That’s the latest warning from legendary fund manager Jeremy Grantham, chairman of fund shop GMO and one of the few people who successfully called the 2008 crash in advance.
His firm’s latest calculations predict that investors in U.S. small-cap stocks will actually lose about a fifth of their money in real terms over the next seven or so years. That’s an annualized loss of about 2.8% after inflation.
As always when it comes to predictions, there are no guarantees. But GMO’s forecasts have a good track record.
Risky assets are supposed to make you money over the medium term, as compensation for owning them. Actually paying money to take risk makes no financial sense whatsoever.
The last time Grantham’s firm warned that people were actually paying for the privilege of owning risky assets was back in 2007, just before the wheels started to come off. Grantham himself, on a recent trip to London, warned about the valuations of U.S. small-cap stocks.
You can see something similar if you just take a step back from the day-to-day action of the market and take a longer view. The Russell 2000 Index RUT +0.91% of small cap stocks has recently skyrocketed against the broader market. According to FactSet, it is now by far the highest it has been against the Standard & Poor’s 500 Index SPX +0.39% in at least a quarter century.

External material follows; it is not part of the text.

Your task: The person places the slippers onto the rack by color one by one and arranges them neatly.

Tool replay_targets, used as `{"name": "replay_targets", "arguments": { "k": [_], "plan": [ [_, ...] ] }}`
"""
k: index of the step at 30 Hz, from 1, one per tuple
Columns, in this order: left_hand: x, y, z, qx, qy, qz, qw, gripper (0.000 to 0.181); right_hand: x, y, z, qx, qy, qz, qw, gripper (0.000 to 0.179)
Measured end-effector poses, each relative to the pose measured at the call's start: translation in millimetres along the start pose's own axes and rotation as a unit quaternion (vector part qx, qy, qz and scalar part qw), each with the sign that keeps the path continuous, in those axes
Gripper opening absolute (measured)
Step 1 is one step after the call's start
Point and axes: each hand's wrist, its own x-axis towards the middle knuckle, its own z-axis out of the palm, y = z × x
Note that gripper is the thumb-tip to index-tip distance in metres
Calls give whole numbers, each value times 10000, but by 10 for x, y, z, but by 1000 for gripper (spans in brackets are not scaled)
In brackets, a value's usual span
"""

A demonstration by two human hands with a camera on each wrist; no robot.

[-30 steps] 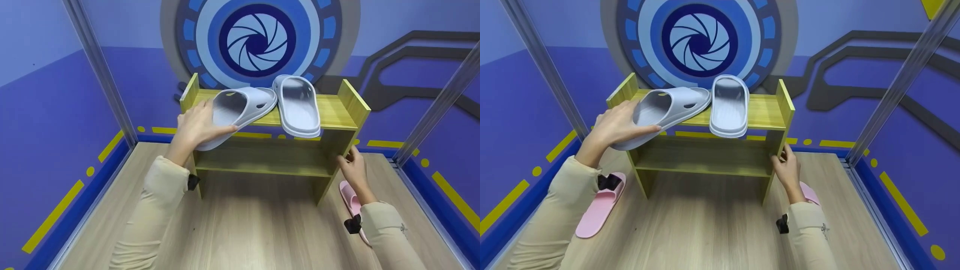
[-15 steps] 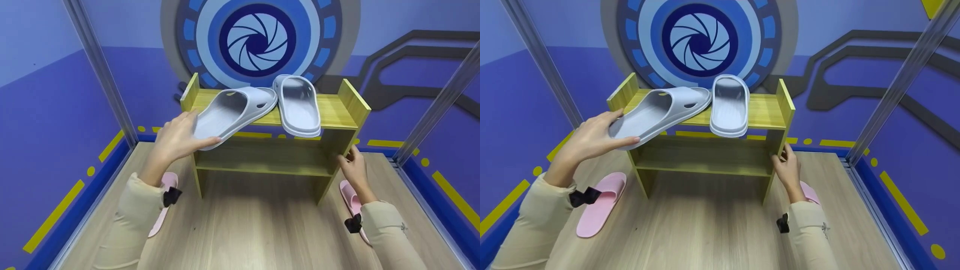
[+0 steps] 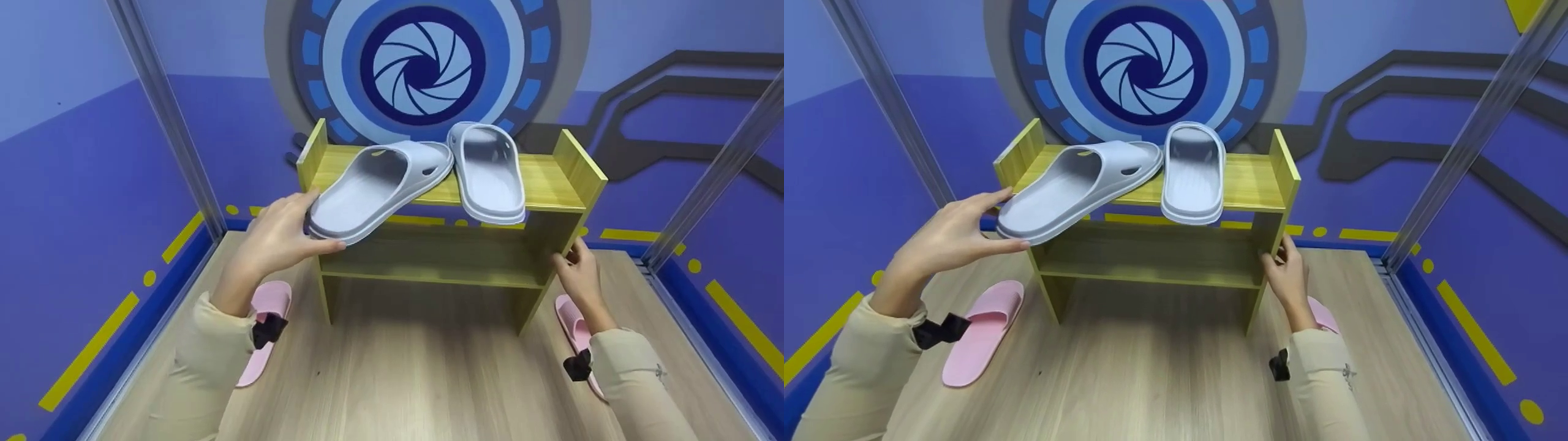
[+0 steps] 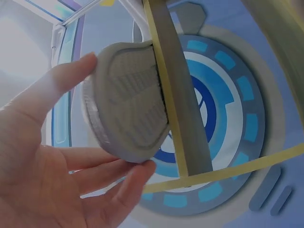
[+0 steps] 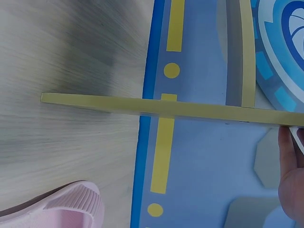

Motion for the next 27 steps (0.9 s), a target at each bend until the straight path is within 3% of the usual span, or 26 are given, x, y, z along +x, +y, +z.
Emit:
{"name": "replay_targets", "arguments": {
  "k": [7,13,17,23,27],
  "plan": [
    [43,69,175,-156,641,182,9977,79,46,191,11,23,61,-71,10000,32],
    [100,177,349,-85,1017,53,9948,83,45,202,14,64,93,-142,9998,31],
    [140,225,445,-149,1247,142,9920,83,38,165,17,49,84,-40,9999,32],
    [174,244,522,-735,1256,493,9881,80,-16,-43,21,255,80,-14,9996,32],
    [234,262,577,-791,1181,477,9887,88,-36,-132,23,264,120,-6,9996,32]
  ]
}}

It isn’t hard to work out why. Since the Federal Reserve decided to flood the world with free money, under the program known as “QE2” (like the ship) or Quantitative Easing 2, money has been chasing risk and action. Small caps give you a lot of action for the money.
It’s a reckless game. Some people say it’s going to end in tears, and QE2 might be better known as Titanic 2. The Federal Reserve is due to cease QE2 in the second quarter.
The latest surge in small caps is yet another sign that animal spirits are getting overheated on the markets, yet again. According to the latest Bank of America/Merrill Lynch survey of fund managers, institutions are now loading up on risk. The brief panic following the tsunami is now long since forgotten.
They are heavily overweight boom-and-bust stocks such as industrial and energy companies. They are loaded up on emerging markets and commodities.
Cash levels are low. Nobody much wants boring things like utilities or telecom stocks. Nobody wants boring old Japan, which enjoyed a short, bizarre investment vogue following the tsunami. (Aside: Fund managers also say gold is overvalued. They have said this for years…all the way up!)